6. Kesepian pada Mahasiswa Baru dan Pendatang

Santrock (2002) menjelaskan bahwa kesepian pada mahasiswa baru dan pendatang sering terjadi karena individu mulai mengenal adanya ketertarikan secara sosioemosional terhadap beberapa individu lain. Pada tahap ini, individu mulai meningkatkan kualitas relasi antar sesama. Daya tarik, cinta, dan persahabatan membuat individu menjadi tempat untuk menunjukkan eksistensi dan keberadaan dirinya. Kesepian pada

mahasiswa baru dan pendatang terjadi ketika individu mulai merasa tidak puas dengan keadaan atau relasi sosialnya. Penolakan dalam relasi persahabatan dan cinta membuat individu merasa ditolak dalam kelompok dan terisolasi.

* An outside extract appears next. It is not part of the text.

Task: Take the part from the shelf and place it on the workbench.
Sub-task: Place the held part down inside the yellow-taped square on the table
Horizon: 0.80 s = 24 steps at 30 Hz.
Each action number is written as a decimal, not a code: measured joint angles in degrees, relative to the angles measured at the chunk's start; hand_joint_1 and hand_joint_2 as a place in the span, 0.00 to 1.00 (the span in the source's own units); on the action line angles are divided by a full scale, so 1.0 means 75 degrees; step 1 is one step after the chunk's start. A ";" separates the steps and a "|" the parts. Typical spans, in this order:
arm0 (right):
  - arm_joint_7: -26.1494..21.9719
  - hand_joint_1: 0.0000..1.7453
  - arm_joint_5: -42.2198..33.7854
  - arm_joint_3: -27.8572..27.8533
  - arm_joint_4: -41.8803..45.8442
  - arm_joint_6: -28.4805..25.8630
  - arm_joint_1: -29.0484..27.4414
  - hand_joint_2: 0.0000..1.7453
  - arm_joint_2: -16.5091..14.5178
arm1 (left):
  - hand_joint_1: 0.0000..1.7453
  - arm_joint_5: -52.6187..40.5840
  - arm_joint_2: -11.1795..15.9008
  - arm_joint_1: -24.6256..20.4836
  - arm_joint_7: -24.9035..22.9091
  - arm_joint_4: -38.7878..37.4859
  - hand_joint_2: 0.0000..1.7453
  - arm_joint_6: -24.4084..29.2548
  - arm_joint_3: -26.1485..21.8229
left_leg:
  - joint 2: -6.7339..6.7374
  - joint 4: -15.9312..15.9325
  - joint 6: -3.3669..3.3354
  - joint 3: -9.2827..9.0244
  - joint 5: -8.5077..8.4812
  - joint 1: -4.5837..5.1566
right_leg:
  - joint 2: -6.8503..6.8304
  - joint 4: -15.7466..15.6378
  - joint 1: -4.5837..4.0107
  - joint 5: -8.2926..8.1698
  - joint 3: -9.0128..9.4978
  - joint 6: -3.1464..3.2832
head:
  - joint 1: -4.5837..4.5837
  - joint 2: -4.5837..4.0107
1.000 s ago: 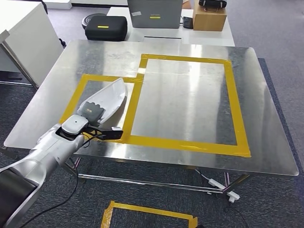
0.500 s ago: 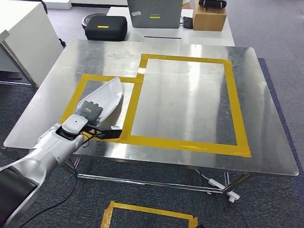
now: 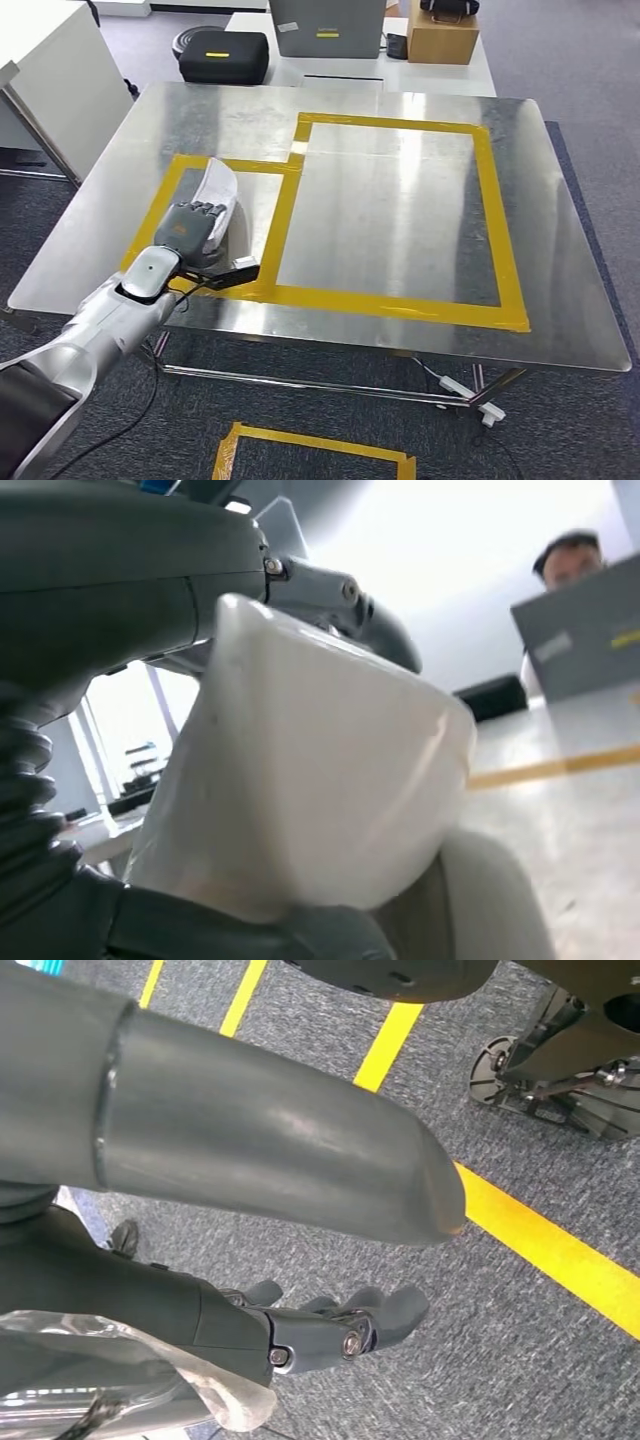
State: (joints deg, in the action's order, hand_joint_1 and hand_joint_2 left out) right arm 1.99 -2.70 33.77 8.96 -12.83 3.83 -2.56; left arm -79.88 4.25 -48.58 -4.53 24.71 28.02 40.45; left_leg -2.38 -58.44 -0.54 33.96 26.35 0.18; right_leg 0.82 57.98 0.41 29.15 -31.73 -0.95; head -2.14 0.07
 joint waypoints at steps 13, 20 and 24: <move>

Transisi sosial dari sekolah menengah atas menuju ke perguruan tinggi adalah waktu ketika kesepian mungkin terbentuk ketika individu meninggalkan dunia tempat tinggal dan keluarga yang dikenal. Banyak mahasiswa baru merasa ada yang salah dengan dirinya ketika bertemu dengan orang baru dan membangun kehidupan sosial yang baru. Para mahasiswa baru biasanya tidak dapat membawa popularitas dan kedudukan sosial dari sekolah menengah atas ke dalam lingkungan universitas. Pemain basket terkenal di sekolah menengah atas akan kehilangan popularitasnya di universitas karena ada pemain basket yang lebih hebat daripada dirinya. Mahasiswa optimis dan tingkat harga diri yang tinggi lebih mungkin mengatasi kesepian mereka pada akhir tahun mereka menjadi mahasiswa baru. Tidak jarang juga ditemukan banyak mahasiswa di tingkat lebih tinggi mengalami kesepian (Santrock, 2002).